"L’UE méconnait le rôle de l’État en tant qu’acteur du développement"

Le 25 Juin 2014, Marita Gonzalez, CGT Argentine, s’est addressée à la Commission Européenne suite à sa communication sur le secteur privé:

"La Communication de l’Union européenne sur le renforcement du secteur privé dans la coopération au développement a contourné le mécanisme de dialogue politique établi avec la société civile ; en effet, les syndicats ont participé à la consultation et formulé leurs objections et recommandations or rien de ce qui a été exprimé par les organisations des travailleurs n’a été pris en compte dans la communication de l’Union européenne.

Aussi demandons-nous instamment que le mécanisme de dialogue constitue un engagement de dialogue transversal et ouvert et non un simulacre de consultation. Il ressort du mécanisme de consultation que la représentation des grandes multinationales et autres associations d’entreprises s’élève à approximativement 35%. En revanche, la représentation des organisations de la société civile dans les consultations n’atteint que 17%.

En deuxième lieu, s’agissant du contenu, la communication s’inscrit dans un paradigme économique fondé sur le précepte que la croissance contribue invariablement à la création d’emploi et, par-là, à la réduction de la pauvreté. Dans nos pays d’Amérique latine, nous savons que la croissance ne constitue pas une condition suffisante pour la création d’emploi et la réduction de la pauvreté et qu’en revanche il est primordial que les politiques soient orientées vers la création d’emploi et la redistribution.

En troisième lieu, la Commission européenne décrit le développement comme un bien de consommation et non comme un droit pour les citoyens de la planète.
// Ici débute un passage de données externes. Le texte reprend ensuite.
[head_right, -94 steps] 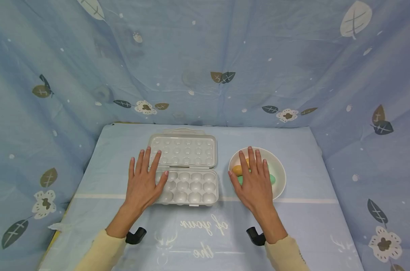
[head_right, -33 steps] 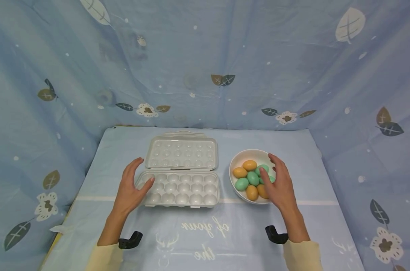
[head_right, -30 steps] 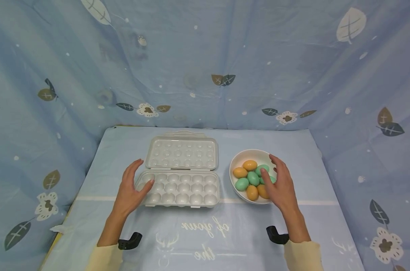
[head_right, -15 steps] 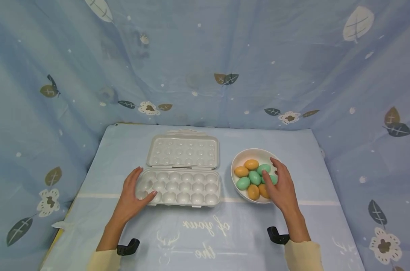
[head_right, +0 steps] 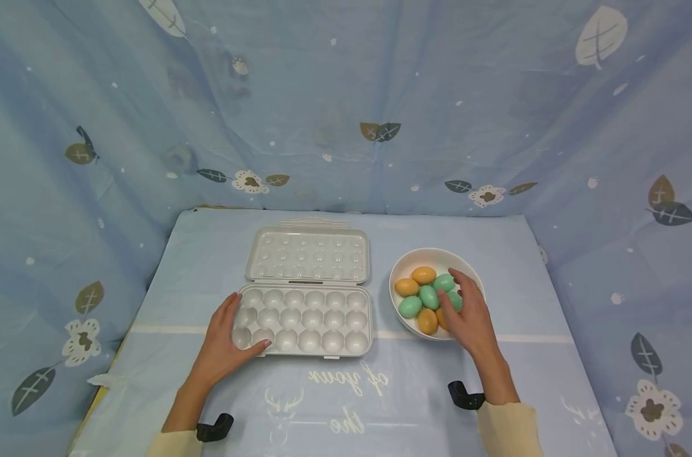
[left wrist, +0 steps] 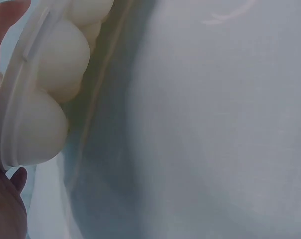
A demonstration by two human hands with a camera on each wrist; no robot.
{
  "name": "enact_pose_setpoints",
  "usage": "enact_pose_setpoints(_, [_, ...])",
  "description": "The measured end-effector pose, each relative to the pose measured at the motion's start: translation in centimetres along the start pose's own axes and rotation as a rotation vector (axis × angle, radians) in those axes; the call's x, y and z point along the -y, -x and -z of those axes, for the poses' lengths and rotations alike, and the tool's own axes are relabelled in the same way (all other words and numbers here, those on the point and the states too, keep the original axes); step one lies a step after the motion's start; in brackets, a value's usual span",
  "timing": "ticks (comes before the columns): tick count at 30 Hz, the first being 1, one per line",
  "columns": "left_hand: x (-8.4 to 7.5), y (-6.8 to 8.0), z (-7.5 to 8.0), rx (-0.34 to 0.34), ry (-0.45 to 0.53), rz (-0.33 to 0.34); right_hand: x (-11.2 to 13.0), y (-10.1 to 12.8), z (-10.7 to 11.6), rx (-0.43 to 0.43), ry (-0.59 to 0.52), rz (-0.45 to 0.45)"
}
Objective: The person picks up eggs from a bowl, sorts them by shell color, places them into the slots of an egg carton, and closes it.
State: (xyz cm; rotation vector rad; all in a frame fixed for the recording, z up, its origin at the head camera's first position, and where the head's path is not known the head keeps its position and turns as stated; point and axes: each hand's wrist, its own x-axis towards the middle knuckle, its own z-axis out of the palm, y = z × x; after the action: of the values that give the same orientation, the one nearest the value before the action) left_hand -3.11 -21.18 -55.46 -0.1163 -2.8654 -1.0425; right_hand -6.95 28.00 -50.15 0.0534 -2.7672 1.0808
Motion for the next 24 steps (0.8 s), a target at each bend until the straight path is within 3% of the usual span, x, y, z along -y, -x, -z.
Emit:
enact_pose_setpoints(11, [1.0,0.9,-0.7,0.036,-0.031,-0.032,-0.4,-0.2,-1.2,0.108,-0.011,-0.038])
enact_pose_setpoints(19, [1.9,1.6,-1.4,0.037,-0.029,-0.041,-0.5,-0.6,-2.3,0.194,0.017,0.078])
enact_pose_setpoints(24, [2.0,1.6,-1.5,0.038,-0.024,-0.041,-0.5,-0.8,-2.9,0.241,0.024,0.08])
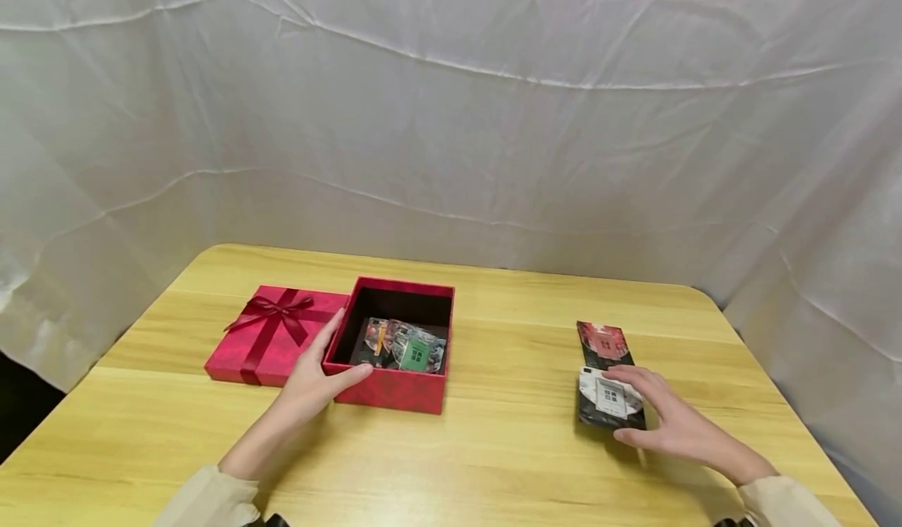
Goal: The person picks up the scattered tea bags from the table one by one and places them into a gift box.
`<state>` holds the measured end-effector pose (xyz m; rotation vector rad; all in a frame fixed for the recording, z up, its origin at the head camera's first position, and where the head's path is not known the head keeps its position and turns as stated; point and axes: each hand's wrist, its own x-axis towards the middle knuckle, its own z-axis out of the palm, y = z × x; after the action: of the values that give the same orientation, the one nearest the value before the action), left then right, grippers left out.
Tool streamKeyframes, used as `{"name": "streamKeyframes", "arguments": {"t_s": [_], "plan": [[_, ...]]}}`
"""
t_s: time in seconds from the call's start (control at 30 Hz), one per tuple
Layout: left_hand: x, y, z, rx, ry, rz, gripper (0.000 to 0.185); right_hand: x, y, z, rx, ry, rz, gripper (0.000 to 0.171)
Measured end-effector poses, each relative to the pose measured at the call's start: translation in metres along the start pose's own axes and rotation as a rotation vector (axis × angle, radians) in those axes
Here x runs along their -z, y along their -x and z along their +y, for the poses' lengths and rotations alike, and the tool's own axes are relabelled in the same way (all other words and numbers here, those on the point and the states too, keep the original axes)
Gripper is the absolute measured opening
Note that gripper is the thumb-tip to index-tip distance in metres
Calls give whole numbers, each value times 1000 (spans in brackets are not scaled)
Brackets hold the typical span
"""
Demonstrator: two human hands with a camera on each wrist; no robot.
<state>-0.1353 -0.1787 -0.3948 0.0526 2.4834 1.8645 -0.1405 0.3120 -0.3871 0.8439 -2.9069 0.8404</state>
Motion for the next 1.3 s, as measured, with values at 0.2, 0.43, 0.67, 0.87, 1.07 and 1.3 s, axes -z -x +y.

En quatrième lieu, la CE, à travers sa communication, méconnait le rôle de l’État en tant qu’acteur du développement or s’il y a bien une chose dont nous sommes conscients au niveau de notre continent, c’est que quand l’État est absent, le fossé entre les riches et les pauvres se creuse. L’État est un acteur incontournable dans le domaine du développement.

En cinquième lieu, la communication n’énonce pas de façon exhaustive les conditions que doit remplir le secteur privé, en tant qu’acteur du développement, en matière de transparence, de comptabilité et d’appropriation démocratique. Ce sont les principes de la coopération internationale adoptés par tous les membres et dont on essaie aujourd’hui de déresponsabiliser le secteur privé.

La communication fait référence, de façon elliptique, à certains principes volontaires de responsabilité sociale des entreprises mais jamais à des normes contraignantes liées au respect et à la promotion des droits des travailleurs, environnementaux et sociaux. Qui plus est, la communication « encourage » le secteur privé à adhérer aux directives et principes reconnus au niveau international alors que les normes internationales sont de nature contraignante.

Enfin, nous notons avec préoccupation la référence aux systèmes de prêts par « cofinancement » où, d’après ce que nous avons pu comprendre, la communication de la CE prône la privatisation de l’aide et, a fortiori, encourage la participation des multinationales européennes. La société civile doit être très vigilante face au risque d’une nouvelle vague de privatisation que l’Aide officielle au développement tente de faire passer sous couvert de développement."